A custom of the Mohammedan Orient is the use of the flute in services for the dead. Modern Arab mortuary hymns are sung to the accompaniment of the flute, and the employment of the instrument in this connection dates back to ancient times. It is customary in almost every occupation in the Orient to sing traditional songs while work is going on. The Arab camel-drivers have a melody of strange intonations and long-drawn-out sounds which may have come down from the days of Antar; the boatmen on the Nile, the fellahin toiling on its banks, the ambulant peddlers of Oriental cities, all have their traditional airs or cries. Some are very poetic; the water carriers of Mecca sing when they dispense their wares: ‘Paradise and forgiveness be the lot of him who gave you this water!’ When, in June, Arab boys offer bunches of fragrant pink jasmine buds, enclosed in fig-leaves, for sale in the streets of Kairowan, those who buy return to their work chanting in a quaint minor key: ‘We render thanks to Allah for sending rain to make the flowers bloom.’ The Burmese love to thresh rice to the sound of music, and the Buddhist nuns in Japan solicit contributions by striking small metal gongs attached to their belt with little wooden hammers carried in their hands.

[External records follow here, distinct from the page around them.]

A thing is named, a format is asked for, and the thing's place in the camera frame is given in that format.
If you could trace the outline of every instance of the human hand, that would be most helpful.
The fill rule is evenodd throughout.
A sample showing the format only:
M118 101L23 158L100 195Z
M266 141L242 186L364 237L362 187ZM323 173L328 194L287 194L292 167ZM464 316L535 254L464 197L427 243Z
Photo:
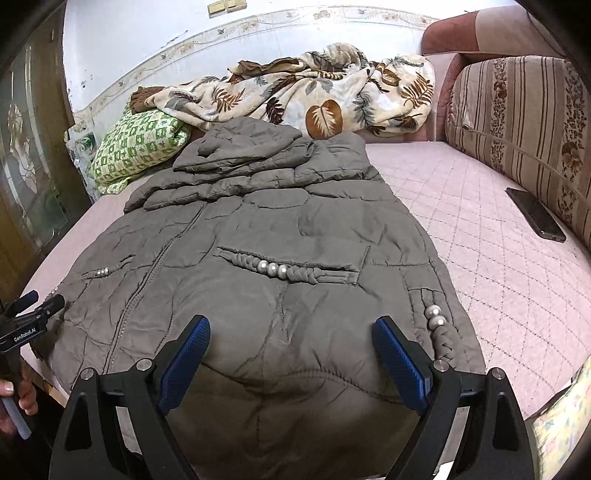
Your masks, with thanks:
M37 391L30 380L22 380L18 384L17 394L19 397L18 406L29 416L36 414L39 410ZM13 395L14 385L11 382L0 380L0 397L12 397ZM17 433L17 428L2 403L0 403L0 430L9 435Z

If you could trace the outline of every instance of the metal screw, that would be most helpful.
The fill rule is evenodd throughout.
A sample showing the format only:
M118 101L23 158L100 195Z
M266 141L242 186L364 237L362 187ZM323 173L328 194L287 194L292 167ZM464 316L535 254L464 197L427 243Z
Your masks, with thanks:
M145 372L147 369L149 369L152 366L152 360L150 360L149 358L142 358L137 364L136 364L136 368L142 372Z
M449 364L445 360L435 360L433 366L435 370L439 370L440 372L447 372L449 370Z
M89 378L92 378L92 375L95 374L95 371L91 368L85 368L82 373L80 374L80 378L82 380L88 380Z
M499 367L491 368L491 374L497 380L503 380L505 378L505 372L501 370Z

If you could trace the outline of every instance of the floral blanket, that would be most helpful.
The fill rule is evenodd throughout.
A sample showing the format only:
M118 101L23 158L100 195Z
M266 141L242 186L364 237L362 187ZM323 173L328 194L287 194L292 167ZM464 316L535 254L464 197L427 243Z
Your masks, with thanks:
M145 100L207 131L240 116L287 124L312 138L367 129L389 137L417 130L431 109L435 74L418 55L368 61L353 45L261 65L240 61L222 79L205 76Z

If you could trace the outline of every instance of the black gripper frame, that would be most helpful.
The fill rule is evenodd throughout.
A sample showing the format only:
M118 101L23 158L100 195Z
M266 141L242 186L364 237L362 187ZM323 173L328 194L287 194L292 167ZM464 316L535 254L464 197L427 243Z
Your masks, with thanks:
M209 338L209 322L195 316L153 361L106 375L82 369L57 432L49 479L199 480L164 416L180 404ZM125 447L117 407L128 409L141 455Z
M39 305L33 312L18 316L39 300L35 290L14 301L0 315L0 355L16 352L19 348L43 335L47 321L65 304L64 297L55 295Z
M380 320L432 385L427 392L428 407L386 480L432 479L459 407L469 407L469 414L450 480L533 480L525 423L503 370L493 368L479 375L458 372L447 367L447 362L435 364L390 317L379 319L374 329L379 328Z

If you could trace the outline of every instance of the green patterned pillow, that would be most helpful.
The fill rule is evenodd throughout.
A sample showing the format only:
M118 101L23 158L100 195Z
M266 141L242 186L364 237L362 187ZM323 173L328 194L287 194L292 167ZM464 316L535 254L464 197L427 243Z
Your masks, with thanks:
M92 161L92 176L101 193L119 193L146 168L178 152L190 128L158 109L133 115L126 107L121 119L101 142Z

The Hindoo palanquin-bearers, the Japanese rickshaw-men, the Chinese coolies and sampan-men, all have their characteristic songs, most of them traditional, for the East is slow to change.


The art of music in the Orient and the art of music in Western Europe have little in common. It may be that Christian music in the first few centuries of its existence was vaguely similar to that music we have been discussing, but after harmony found its place in our music a comparison between the two arts is far to seek. In Oriental music the dominant feature is rhythm, insistent and often unvaried. This may be partly because rhythm is the most exciting element in music and the most immediate in its appeal, partly because in the Orient music was and is almost never dissociated from the dance or from some sort of regular movement such as rowing or reaping. In our music rhythm is constantly varied and subtly disguised. As for melody, the Orientals are bound to short phrases repeated again and again, lacking contrast and only primitively balanced; and most of their melodies are in scales different from ours. Of harmony they have relatively no idea, whereas the music of Western Europe has been subjected to the tremendously powerful influence of harmony in one form or another for nearly a thousand years. Hence, even though the rhythm and melody in both have come from the same instinct in the race of man, the Western and the Eastern arts of music seem almost radically different.

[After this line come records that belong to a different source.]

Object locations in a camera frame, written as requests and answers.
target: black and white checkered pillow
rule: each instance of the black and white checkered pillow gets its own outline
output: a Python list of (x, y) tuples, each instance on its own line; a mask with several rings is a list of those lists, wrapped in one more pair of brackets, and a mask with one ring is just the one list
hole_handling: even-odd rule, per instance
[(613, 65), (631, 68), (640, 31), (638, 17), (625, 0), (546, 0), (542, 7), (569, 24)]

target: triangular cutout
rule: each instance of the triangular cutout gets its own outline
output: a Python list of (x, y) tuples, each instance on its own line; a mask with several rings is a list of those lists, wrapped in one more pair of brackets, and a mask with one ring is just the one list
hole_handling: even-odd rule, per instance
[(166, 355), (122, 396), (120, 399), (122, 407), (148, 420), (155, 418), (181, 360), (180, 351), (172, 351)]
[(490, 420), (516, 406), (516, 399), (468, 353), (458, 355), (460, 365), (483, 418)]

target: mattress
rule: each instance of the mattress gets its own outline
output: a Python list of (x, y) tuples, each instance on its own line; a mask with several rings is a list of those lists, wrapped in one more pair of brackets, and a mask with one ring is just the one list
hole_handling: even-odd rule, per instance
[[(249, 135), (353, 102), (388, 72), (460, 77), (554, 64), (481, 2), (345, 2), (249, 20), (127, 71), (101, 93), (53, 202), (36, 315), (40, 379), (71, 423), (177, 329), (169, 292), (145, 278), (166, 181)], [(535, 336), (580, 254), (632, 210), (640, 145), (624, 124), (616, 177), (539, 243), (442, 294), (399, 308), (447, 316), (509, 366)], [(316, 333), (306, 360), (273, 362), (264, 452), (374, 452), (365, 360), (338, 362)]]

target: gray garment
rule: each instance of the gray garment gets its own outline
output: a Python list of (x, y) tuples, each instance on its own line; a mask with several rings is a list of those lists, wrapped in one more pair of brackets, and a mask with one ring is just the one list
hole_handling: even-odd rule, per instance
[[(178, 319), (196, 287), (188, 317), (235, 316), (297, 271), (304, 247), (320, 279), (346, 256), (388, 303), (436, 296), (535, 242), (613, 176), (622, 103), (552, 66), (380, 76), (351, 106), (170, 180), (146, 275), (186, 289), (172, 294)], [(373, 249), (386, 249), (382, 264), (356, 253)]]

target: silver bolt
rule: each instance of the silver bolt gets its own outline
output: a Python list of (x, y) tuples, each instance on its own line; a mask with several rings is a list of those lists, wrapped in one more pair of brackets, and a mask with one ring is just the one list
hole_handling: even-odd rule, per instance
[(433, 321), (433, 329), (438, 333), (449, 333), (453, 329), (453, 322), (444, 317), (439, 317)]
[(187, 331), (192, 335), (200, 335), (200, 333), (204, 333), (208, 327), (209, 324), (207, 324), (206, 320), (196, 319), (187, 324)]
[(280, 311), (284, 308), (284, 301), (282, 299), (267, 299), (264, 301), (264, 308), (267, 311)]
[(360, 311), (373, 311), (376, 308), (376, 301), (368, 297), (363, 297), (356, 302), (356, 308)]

In general the difference between the two is only exaggerated by the few cases in modern music when composers have made use of Oriental themes or rhythms or instruments. Such cases by no means show a working together or an approach of the two systems; for the mere fact that a certain twist of melody, a certain insistence of rhythm, a beat of the tam-tam or the gong can give a strong Oriental color to music proves how foreign Oriental music still sounds to our ears. It may be said that European music has been influenced by Asiatic music hardly at all, unless, possibly, the prominent, almost barbaric rhythms of some Russian music have sprung from a mixture of the Oriental with the Slav.

F. H. M.

FOOTNOTES:

[12] Musical development of civilized races removed from European influence.

[13] Julien Tiersot: Notes d’ethnographie musicale (première séries), Paris, 1905.

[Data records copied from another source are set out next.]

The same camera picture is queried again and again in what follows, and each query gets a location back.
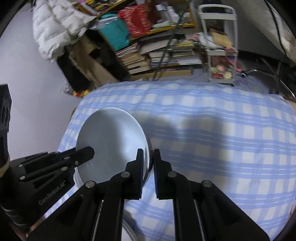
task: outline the plastic container
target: plastic container
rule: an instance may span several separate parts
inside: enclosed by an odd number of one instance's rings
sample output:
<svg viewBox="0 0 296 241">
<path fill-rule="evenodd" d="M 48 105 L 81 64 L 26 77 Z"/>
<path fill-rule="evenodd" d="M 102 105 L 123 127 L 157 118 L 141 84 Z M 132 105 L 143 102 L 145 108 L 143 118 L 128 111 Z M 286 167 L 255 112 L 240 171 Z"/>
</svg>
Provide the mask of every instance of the plastic container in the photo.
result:
<svg viewBox="0 0 296 241">
<path fill-rule="evenodd" d="M 125 22 L 117 14 L 106 14 L 96 22 L 96 28 L 110 43 L 115 51 L 129 46 L 130 34 Z"/>
</svg>

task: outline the plaid fabric
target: plaid fabric
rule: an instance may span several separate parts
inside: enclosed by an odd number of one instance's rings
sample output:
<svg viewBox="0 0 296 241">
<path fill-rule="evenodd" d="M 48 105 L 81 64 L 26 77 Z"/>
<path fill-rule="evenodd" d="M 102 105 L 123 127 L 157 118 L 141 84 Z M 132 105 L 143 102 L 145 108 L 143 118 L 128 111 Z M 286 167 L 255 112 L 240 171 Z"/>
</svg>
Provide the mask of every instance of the plaid fabric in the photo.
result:
<svg viewBox="0 0 296 241">
<path fill-rule="evenodd" d="M 296 118 L 280 96 L 182 80 L 107 84 L 81 101 L 59 151 L 75 147 L 84 121 L 111 106 L 134 115 L 174 171 L 211 180 L 271 239 L 284 227 L 296 196 Z M 172 201 L 156 199 L 153 174 L 125 210 L 140 240 L 174 240 Z"/>
</svg>

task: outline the white plate
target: white plate
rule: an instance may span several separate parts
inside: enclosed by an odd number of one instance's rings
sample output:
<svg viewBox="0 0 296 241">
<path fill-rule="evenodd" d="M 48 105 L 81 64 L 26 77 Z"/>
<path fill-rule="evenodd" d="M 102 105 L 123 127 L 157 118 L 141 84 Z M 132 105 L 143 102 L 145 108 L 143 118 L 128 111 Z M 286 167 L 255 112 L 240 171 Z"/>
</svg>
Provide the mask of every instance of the white plate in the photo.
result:
<svg viewBox="0 0 296 241">
<path fill-rule="evenodd" d="M 149 171 L 149 147 L 138 121 L 127 111 L 107 107 L 93 113 L 83 124 L 76 149 L 91 146 L 94 158 L 78 166 L 75 180 L 78 187 L 87 181 L 101 183 L 125 171 L 126 164 L 134 161 L 138 148 L 144 150 L 143 181 Z"/>
</svg>

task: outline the silver rivet
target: silver rivet
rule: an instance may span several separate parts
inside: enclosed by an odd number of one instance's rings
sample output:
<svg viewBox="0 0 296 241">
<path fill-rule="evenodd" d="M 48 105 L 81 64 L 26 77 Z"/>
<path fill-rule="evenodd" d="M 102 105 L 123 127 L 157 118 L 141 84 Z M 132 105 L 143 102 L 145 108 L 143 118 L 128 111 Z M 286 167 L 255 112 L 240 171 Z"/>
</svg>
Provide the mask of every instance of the silver rivet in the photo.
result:
<svg viewBox="0 0 296 241">
<path fill-rule="evenodd" d="M 94 181 L 88 181 L 88 182 L 86 182 L 85 186 L 87 188 L 93 188 L 95 184 L 96 183 Z"/>
<path fill-rule="evenodd" d="M 121 176 L 124 177 L 124 178 L 127 178 L 127 177 L 130 176 L 130 173 L 129 172 L 122 172 Z"/>
<path fill-rule="evenodd" d="M 205 180 L 202 182 L 202 185 L 206 188 L 210 188 L 212 186 L 212 182 L 211 181 L 208 181 L 208 180 Z"/>
<path fill-rule="evenodd" d="M 169 177 L 176 177 L 177 176 L 177 173 L 175 173 L 175 172 L 168 172 L 168 176 Z"/>
</svg>

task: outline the white puffer jacket
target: white puffer jacket
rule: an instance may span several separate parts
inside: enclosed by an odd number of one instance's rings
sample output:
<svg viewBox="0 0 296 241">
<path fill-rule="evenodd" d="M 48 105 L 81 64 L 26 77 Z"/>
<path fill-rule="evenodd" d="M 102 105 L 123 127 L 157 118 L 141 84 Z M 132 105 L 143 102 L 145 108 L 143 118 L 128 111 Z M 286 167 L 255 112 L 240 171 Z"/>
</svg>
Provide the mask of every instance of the white puffer jacket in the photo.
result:
<svg viewBox="0 0 296 241">
<path fill-rule="evenodd" d="M 54 62 L 65 46 L 85 33 L 94 18 L 76 10 L 68 0 L 36 0 L 33 35 L 42 57 Z"/>
</svg>

[14] What we may call modern Chinese music probably reached China through Bactria, a Greek kingdom, founded by Diodotus 256 B. C. Jesuit missionaries jumped to the conclusion that the Greeks borrowed the Pythagorean scale from the Chinese, but the ‘Chinese’ scale did not exist in China until two centuries after its appearance in Greece. Chinese literature on music goes back no farther than the ninth century of the Christian era, to which date may be assigned the Chieh Ku Lu, a treatise on the deer-skin drum, introduced into China from Central Asia, and evidently of Scythian origin. There are several important works of the sixteenth and seventeenth centuries in which the history and theory of music are fully discussed.

[15] C. R. Day: ‘The Music and Musical Instruments of Southern India and the Deccan,’ London, 1891.